Institutional and legal barriers may also pose an obstacle in respect of international partnerships, where different bureaucratic or commercial protectionism can significantly hinder collaborative efforts. This can be particularly observed within partnerships attempting to promote clean and affordable energy. For example, where there are major challenges in accessing and sharing data and sometimes equipment-related to sustainable energy use. Data are often heavily guarded by oligopolies, which place a great financial value on it, but also often have responsibilities in managing the safety, security, and resilience of power networks across large geographic networks and regions11. Political leadership supporting sustainable development at the highest levels is a critical measure for addressing this challenge10. This can include politicians setting policies that state ambitious targets or tax arrangements that incentivise their achievements, such as tax benefits or lower business charges for lower business or transport emissions.


There are encouraging signs of progress in respect to the implementation of SDG17, but the current obstacles addressed in this commentary are hindering progress. One way forward is by placing SDG17 more prominently as a cross-cutting SDG. Clear processes and structures should be put in place to encourage partnerships at both local and global levels. And that developing countries are better placed- to take better advantage of the many opportunities they offer, exploring available resources. The key to achieve this is for companies, organisations, and governments to create alliances at all levels, especially in relation to human and logistical resources, economic development, and access to new technologies and social innovation. Some of these actions include responsible international trade with shared value policies aimed at the SDGs beyond legal obligations. In doing so, this means that more strategic alliances are needed in order to achieve synergies and maximise the use of those resources, as well as intending to prevent the duplication of efforts.

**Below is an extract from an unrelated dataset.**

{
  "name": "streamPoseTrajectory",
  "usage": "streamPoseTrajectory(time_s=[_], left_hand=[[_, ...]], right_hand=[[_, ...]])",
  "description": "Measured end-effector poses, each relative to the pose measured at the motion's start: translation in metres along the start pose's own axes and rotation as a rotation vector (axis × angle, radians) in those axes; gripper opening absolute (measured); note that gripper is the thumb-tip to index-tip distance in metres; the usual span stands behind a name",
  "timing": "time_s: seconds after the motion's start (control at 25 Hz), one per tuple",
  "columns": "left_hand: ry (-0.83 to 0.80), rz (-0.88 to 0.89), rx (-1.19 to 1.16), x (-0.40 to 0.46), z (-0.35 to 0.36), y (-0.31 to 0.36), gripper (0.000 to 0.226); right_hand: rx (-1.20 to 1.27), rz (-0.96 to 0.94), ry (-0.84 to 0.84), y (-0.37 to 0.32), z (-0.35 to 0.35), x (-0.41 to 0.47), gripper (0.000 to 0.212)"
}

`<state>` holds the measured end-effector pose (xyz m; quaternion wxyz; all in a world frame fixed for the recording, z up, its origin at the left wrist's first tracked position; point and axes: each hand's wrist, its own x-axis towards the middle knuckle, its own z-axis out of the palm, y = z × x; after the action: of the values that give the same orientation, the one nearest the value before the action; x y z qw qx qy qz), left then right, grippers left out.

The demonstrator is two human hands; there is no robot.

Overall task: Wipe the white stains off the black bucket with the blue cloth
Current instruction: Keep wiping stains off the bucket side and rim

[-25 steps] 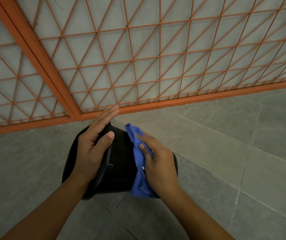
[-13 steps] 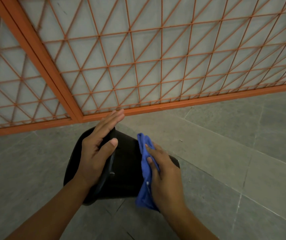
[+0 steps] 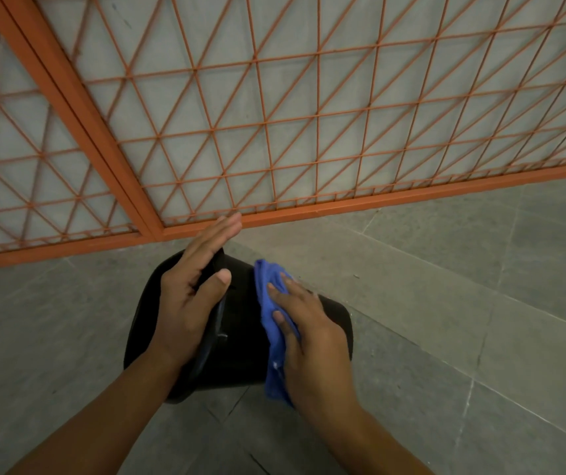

As this commentary has shown, the worldwide implementation of the SDGs is presented as a dichotomy between the many threats to their implementation and the opportunities that exist in building momentum for them, particularly in the COVID-19 post-pandemic world we find ourselves in. The SDGs are a roadmap to the year 2030 that not only invites, but also requires organisations to work together and undertake specific actions to address the many challenges the world is facing today. The SDGs can only be fully achieved by means of global, regional, and local partnerships, where both the private and public sectors work together with NGOs, charities, stakeholder groups, and funding agencies.